After a fling with a professional ice skater, Hunter spent much of his early private life with Psycho’s Tony Perkins, though their romance was complicated by career rivalry for screen roles. For instance, when Hunter got attention for starring in the live-TV version of the drama Fear Strikes Out, Perkins got his managers to grab the rights to the screen adaptation, which he starred in — meow.

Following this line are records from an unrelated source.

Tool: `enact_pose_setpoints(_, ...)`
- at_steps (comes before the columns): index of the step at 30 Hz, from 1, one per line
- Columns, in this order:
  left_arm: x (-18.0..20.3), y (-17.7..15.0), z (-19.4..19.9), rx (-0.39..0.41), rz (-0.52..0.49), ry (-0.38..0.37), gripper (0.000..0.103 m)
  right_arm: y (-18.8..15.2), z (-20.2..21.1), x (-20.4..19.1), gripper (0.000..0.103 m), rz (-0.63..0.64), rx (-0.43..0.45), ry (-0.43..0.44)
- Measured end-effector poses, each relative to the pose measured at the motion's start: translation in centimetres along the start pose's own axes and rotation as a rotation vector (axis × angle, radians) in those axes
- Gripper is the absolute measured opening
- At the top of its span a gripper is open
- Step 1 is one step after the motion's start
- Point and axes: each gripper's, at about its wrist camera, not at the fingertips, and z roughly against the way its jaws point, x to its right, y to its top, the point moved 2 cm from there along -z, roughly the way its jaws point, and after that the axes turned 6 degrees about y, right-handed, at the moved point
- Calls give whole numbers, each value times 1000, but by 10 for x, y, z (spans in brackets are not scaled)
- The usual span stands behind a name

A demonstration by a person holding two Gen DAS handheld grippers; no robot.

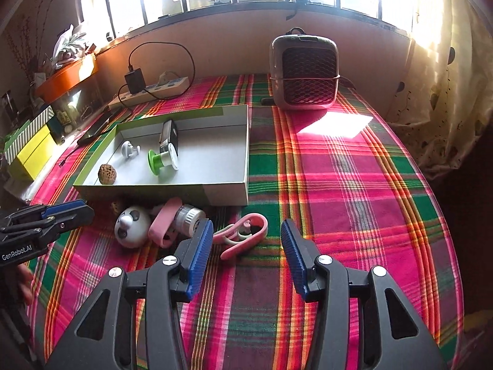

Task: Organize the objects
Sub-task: 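Move both grippers back toward the white round toy and pink clip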

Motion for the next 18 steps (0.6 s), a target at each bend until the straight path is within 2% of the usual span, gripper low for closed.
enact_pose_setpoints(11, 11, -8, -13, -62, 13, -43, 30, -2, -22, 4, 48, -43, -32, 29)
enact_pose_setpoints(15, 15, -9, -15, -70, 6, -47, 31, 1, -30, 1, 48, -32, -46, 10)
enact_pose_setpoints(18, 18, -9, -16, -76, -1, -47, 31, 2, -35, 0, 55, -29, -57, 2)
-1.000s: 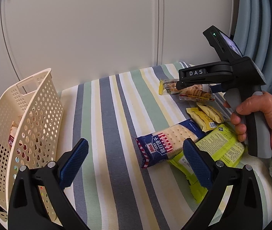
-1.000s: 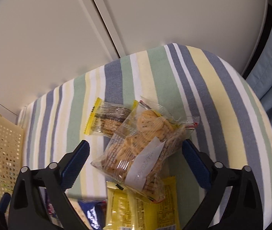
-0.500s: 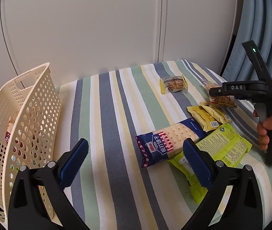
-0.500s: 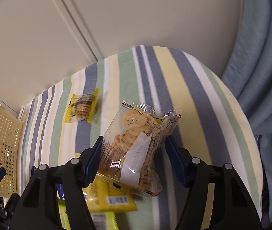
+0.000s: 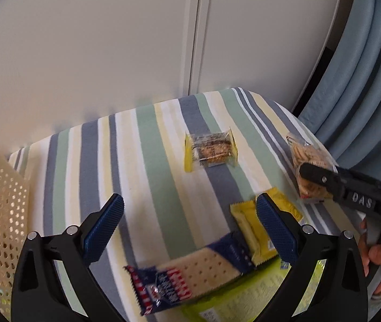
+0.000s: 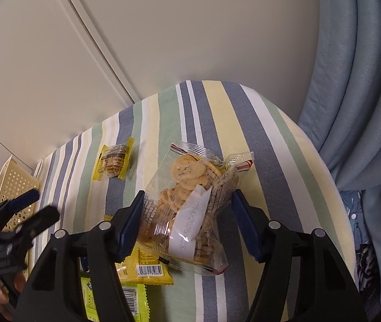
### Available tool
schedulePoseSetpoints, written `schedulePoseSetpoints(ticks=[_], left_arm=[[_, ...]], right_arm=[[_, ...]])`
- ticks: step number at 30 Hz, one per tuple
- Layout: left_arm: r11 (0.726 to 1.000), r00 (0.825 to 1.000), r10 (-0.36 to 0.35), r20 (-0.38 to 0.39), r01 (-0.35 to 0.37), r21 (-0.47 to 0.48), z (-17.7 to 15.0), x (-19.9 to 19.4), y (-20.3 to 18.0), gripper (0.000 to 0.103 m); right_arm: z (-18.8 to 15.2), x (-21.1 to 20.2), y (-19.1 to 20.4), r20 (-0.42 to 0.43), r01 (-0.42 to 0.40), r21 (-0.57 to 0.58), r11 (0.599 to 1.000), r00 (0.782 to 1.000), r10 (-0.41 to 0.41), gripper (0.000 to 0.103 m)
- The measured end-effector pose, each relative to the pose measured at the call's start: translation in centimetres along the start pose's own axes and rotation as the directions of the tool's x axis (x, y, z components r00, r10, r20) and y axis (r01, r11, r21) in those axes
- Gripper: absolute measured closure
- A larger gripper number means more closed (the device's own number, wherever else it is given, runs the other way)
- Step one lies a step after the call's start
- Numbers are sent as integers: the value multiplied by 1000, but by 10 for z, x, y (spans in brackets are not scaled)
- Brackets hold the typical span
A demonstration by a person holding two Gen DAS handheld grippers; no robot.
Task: Organize snacks
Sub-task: 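Grasp the small clear nut packet with the left gripper while the right holds the cookie bag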
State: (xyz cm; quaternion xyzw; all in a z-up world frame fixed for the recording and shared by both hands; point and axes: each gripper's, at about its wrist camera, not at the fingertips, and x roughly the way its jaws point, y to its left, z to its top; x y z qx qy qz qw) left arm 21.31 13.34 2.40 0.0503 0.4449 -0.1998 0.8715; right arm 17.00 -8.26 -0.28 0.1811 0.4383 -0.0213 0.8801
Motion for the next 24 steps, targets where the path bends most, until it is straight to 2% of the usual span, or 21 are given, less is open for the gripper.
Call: schedulePoseSetpoints(ticks=[4, 9, 19, 21, 22, 24], left_arm=[[1000, 999, -11, -51, 10, -12, 26, 32, -8, 3], [997, 992, -59, -107, 53, -54, 46, 64, -12, 3], [996, 986, -45, -162, 33, -78, 53, 97, -18, 4], [997, 985, -46, -167, 35, -70, 52, 100, -20, 11], [997, 984, -44, -174, 33, -69, 52, 102, -22, 19], [999, 985, -26, -172, 17, -52, 52, 105, -26, 23]], right_arm=[[-1, -4, -2, 7, -1, 10, 1000, 1000, 1, 39], [2, 2, -3, -4, -21, 23, 1000, 1000, 21, 39], [2, 5, -8, -4, -34, 38, 999, 999, 34, 39], [3, 5, -8, -5, -35, 40, 999, 999, 35, 39], [3, 5, -8, -5, -34, 39, 999, 999, 34, 39], [3, 4, -7, -4, -36, 38, 999, 999, 37, 39]])
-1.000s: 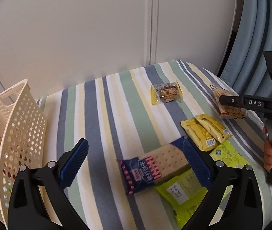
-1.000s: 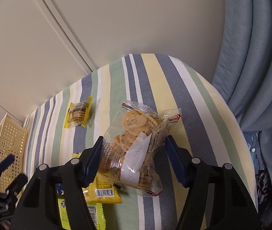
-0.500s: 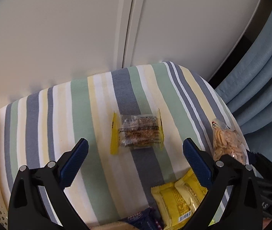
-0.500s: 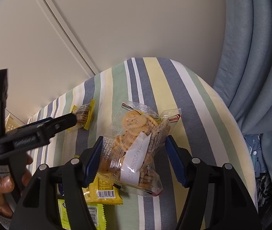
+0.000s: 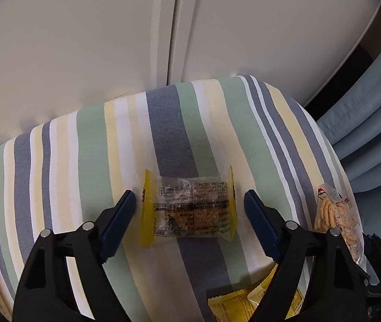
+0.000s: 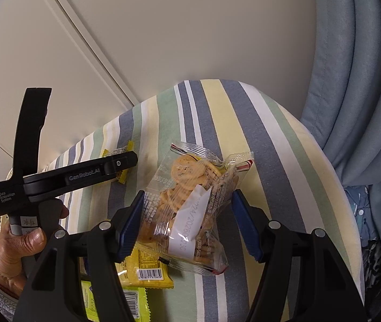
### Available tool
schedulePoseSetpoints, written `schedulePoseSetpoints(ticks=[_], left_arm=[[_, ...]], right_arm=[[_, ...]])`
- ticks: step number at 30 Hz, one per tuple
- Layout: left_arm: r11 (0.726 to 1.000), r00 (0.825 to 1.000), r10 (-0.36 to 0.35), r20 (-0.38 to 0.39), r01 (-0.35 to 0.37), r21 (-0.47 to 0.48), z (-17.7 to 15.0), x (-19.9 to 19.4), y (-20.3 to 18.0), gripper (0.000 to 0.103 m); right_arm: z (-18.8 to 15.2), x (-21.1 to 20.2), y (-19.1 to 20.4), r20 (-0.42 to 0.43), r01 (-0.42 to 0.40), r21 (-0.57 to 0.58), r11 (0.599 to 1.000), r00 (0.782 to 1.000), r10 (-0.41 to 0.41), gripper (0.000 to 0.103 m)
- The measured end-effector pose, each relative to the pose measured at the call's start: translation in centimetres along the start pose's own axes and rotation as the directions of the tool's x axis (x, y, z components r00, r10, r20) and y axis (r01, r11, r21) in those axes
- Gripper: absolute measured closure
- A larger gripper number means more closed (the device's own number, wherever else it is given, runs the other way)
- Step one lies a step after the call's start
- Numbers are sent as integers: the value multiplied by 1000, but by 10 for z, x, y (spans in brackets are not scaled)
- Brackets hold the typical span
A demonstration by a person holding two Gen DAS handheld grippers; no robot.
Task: Organize snacks
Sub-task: 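Grasp the small clear nut packet with the left gripper while the right holds the cookie bag, then carry the nut packet into the basket and release it with the left gripper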
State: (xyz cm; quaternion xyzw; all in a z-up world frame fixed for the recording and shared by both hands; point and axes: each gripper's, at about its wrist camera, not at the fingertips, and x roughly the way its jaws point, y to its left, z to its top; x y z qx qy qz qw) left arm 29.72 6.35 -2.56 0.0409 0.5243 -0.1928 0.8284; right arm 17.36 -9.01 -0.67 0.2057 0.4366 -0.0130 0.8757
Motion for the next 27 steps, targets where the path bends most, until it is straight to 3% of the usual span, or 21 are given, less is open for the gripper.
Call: schedulePoseSetpoints(ticks=[2, 5, 20, 27], left_arm=[[999, 1000, 31, 4, -31, 23, 1, 2, -4, 38], [1000, 1000, 6, 9, -6, 19, 0, 2, -8, 46], [1000, 995, 29, 92, -28, -10, -14, -44, 3, 49], [995, 983, 95, 156, -93, -20, -25, -77, 7, 49]], right_arm=[[0, 0, 0, 1, 0, 0, 1000, 1000, 0, 39], [0, 0, 0, 2, 0, 4, 1000, 1000, 0, 39], [0, -9, 6, 62, -28, -25, 999, 998, 29, 39], [0, -17, 12, 96, -46, -49, 998, 994, 50, 39]])
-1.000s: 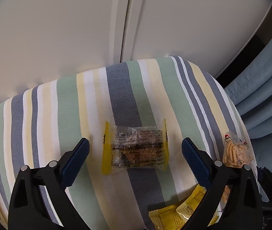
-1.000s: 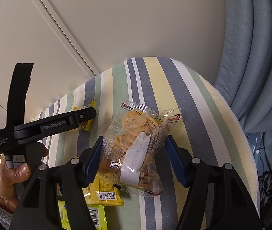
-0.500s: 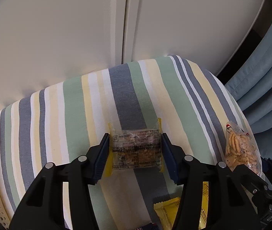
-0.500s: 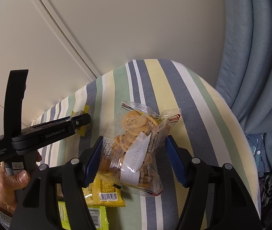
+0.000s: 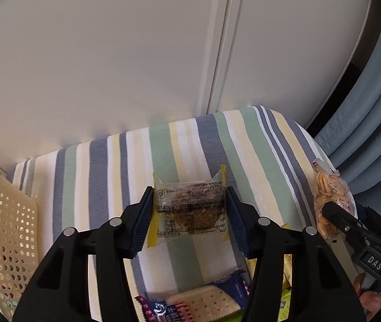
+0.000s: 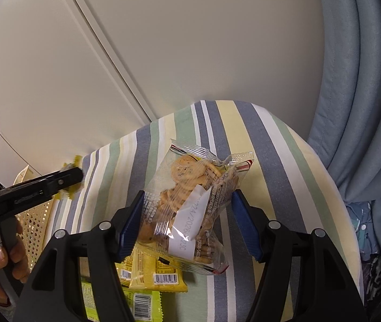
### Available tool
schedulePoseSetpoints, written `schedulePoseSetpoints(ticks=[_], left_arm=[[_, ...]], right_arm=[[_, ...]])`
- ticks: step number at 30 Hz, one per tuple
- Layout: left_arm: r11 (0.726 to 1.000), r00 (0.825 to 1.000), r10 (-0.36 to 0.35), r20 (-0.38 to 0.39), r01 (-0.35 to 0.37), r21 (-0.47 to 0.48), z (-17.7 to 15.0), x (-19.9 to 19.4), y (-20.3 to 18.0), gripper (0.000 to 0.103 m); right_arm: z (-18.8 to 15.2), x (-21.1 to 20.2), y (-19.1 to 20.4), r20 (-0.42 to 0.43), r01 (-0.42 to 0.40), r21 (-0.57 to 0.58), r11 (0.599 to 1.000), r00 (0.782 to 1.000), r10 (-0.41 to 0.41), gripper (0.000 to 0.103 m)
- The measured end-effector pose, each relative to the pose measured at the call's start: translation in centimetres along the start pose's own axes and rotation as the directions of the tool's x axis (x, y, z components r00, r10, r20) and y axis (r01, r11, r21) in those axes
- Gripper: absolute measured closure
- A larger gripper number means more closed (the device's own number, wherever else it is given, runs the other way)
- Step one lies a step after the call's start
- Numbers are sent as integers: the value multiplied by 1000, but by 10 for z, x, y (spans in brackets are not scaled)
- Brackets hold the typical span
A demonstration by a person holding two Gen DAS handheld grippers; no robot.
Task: Organize snacks
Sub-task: 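Carry the nut packet into the basket and release it with the left gripper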
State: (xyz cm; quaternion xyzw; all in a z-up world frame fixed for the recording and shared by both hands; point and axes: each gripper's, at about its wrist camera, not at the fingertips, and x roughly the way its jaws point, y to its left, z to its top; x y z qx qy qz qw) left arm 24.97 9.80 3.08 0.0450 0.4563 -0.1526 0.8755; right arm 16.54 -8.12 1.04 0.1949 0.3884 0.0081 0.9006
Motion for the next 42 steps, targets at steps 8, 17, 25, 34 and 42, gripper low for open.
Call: schedulePoseSetpoints(ticks=[8, 17, 25, 34, 42], left_arm=[[997, 993, 80, 82, -78, -23, -9, -52, 27, 49], [979, 966, 184, 180, -165, -116, -32, -124, 95, 49], [940, 929, 308, 205, -265, -215, -58, -155, 147, 49], [899, 910, 372, 184, -304, -314, -84, -163, 193, 49], [860, 898, 409, 161, -321, -396, -114, -168, 220, 34]], right_arm=[[0, -2, 6, 15, -20, -18, 1000, 1000, 21, 39], [-1, -8, 16, 25, -36, -31, 999, 999, 37, 39], [-2, -7, 15, 27, -32, -43, 999, 999, 34, 39], [-2, -5, 17, 28, -30, -49, 998, 999, 32, 39], [-2, -6, 17, 30, -31, -49, 998, 999, 33, 39]])
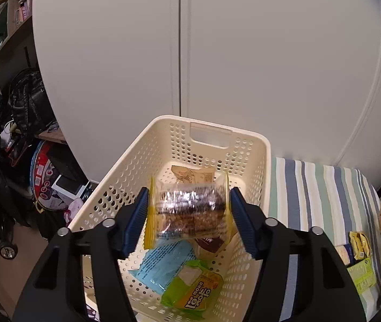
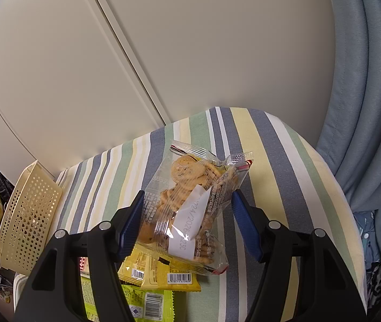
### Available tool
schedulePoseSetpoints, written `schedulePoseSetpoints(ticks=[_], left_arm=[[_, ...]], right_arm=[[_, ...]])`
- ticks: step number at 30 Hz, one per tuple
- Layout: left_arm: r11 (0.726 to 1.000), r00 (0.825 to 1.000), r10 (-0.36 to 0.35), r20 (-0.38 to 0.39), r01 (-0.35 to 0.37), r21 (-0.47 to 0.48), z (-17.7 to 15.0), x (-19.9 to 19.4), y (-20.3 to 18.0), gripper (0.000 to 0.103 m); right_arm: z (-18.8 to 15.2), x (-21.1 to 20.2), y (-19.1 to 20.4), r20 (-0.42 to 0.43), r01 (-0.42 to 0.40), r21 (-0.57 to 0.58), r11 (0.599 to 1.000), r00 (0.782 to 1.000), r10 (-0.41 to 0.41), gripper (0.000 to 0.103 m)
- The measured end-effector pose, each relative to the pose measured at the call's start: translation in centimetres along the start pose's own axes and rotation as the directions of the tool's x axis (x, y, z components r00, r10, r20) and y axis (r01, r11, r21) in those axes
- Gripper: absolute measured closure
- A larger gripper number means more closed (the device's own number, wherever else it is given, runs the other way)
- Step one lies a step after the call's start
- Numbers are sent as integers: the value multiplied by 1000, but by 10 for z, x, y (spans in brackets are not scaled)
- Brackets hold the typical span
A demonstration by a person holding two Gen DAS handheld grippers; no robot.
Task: Organize snacks
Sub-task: 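Carry the nut packet into the basket and release it with the left gripper, then carry the clear cookie bag into the basket and release it with the right gripper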
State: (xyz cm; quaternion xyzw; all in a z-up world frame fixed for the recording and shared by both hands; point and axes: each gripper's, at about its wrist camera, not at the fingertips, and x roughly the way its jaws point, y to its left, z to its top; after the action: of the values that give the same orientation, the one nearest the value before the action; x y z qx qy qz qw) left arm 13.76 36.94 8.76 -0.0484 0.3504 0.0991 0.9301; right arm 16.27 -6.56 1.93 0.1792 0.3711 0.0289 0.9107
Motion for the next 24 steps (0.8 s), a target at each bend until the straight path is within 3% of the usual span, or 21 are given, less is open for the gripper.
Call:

Jeffrey Schwarz’s engaging documentary presents Hunter as a sweet and honest man who’s very clear-eyed about the limits of his talents as both an actor and singer during his heyday. As much a coming-out tale as a fascinating look at Hollywood at the frayed end of the studio system, the movie includes invaluable talking heads including Debbie Reynolds, Robert Wagner, George Takei and, of course, John Waters, who gave Hunter a second life onscreen “kissing a 300-pound transvestite,” the late Divine, in Polyester

The movie is an informative look at the ways in which actors of both sexes were treated like prize horses in the studios’ stables — and this week’s prime horse flesh could easily be replaced by a fresh batch the next. When Hunter decided to break his contract with Warner Bros., for example, all his beefcake roles were simply passed along to the interchangeable Troy Donahue (another Willson client). 

As a documentary, Confidential is more amiable than enlightening. Partly that’s because, even now, Hunter recalls his Hollywood career with a gee-shucks niceness. He’s not a kiss-and-tell kind of guy. That’s both a strength and a small flaw of the movie built around him.

Also opening, a few weeks late for an ideal Halloween slot, is the Irish flick The Hallow. Despite a low budget, it earns some decent scares from atmosphere and practical creature effects that remind us that, just because you can do anything with CG these days, that doesn’t mean you should

Joseph Mawle plays Adam, a biological scientist studying the trees of one of Ireland’s rare, untouched forests in the final days before it’s slated to be sold into private hands and chopped down for profit. Living in an old millhouse with wife Clare (Bojana Novakovic) and their infant son, Adam discovers icky, black fungus seeping from some of the tree trunks. 

The Hallow is set in an ancient Irish forest.

The Hallow is set in an ancient Irish forest.

Even scarier is a local fellow, Colm (Michael McElhatton, aka Roose Bolton to Game of Thrones fans), who keeps turning up at the family’s home, warning Adam to keep out of the woods. It’s a local preoccupation. As one tradesman in the not-so-nearby town says, “If you trespass upon them, they’ll trespass upon you.” 

The “them” in question is what they call the Hallow — a breed of otherworldly creatures who dwell in the woods, the old ones sometimes referred to as fairies. There are no butterfly wings here, or anything twee that the word might summon up.

The night-dwellers in this movie are nasty, oozing, eye-gouging beasties. They’re literally sticky, with black twig-like spines erupting from their corpse-gray skins. And they like snatching human babies, changeling-style. (This is a rare movie where the creatures, when finally revealed, don’t seem lame; they continue to be freakish to the very end.) 

Director Corin Hardy makes the most of his limited money and setup. The actors are game, and the wet, dark Irish landscape will give you a chill no matter how warmly you’re dressed. The only drawback? Only half an hour in, just when we’re starting to get to know and care for Adam and Clare, the climactic siege of the family begins … and goes on and on, inside the house, in a car, in the woods. 

It’s as if the tingly dread of Alien morphed suddenly into the action-film overdrive of Aliens only a third of the way in. But maybe it’s churlish to complain about a movie that tries to give us too much, rather than too little. 

Tab Hunter Confidential. A documentary. Unrated. 90 minutes. At Landmark Midtown Art Cinema. 

The Hallow. With Joseph Mawle, Bojana Novakovic. Directed by Corin Hardy. Unrated. 97 minutes.  At the Plaza.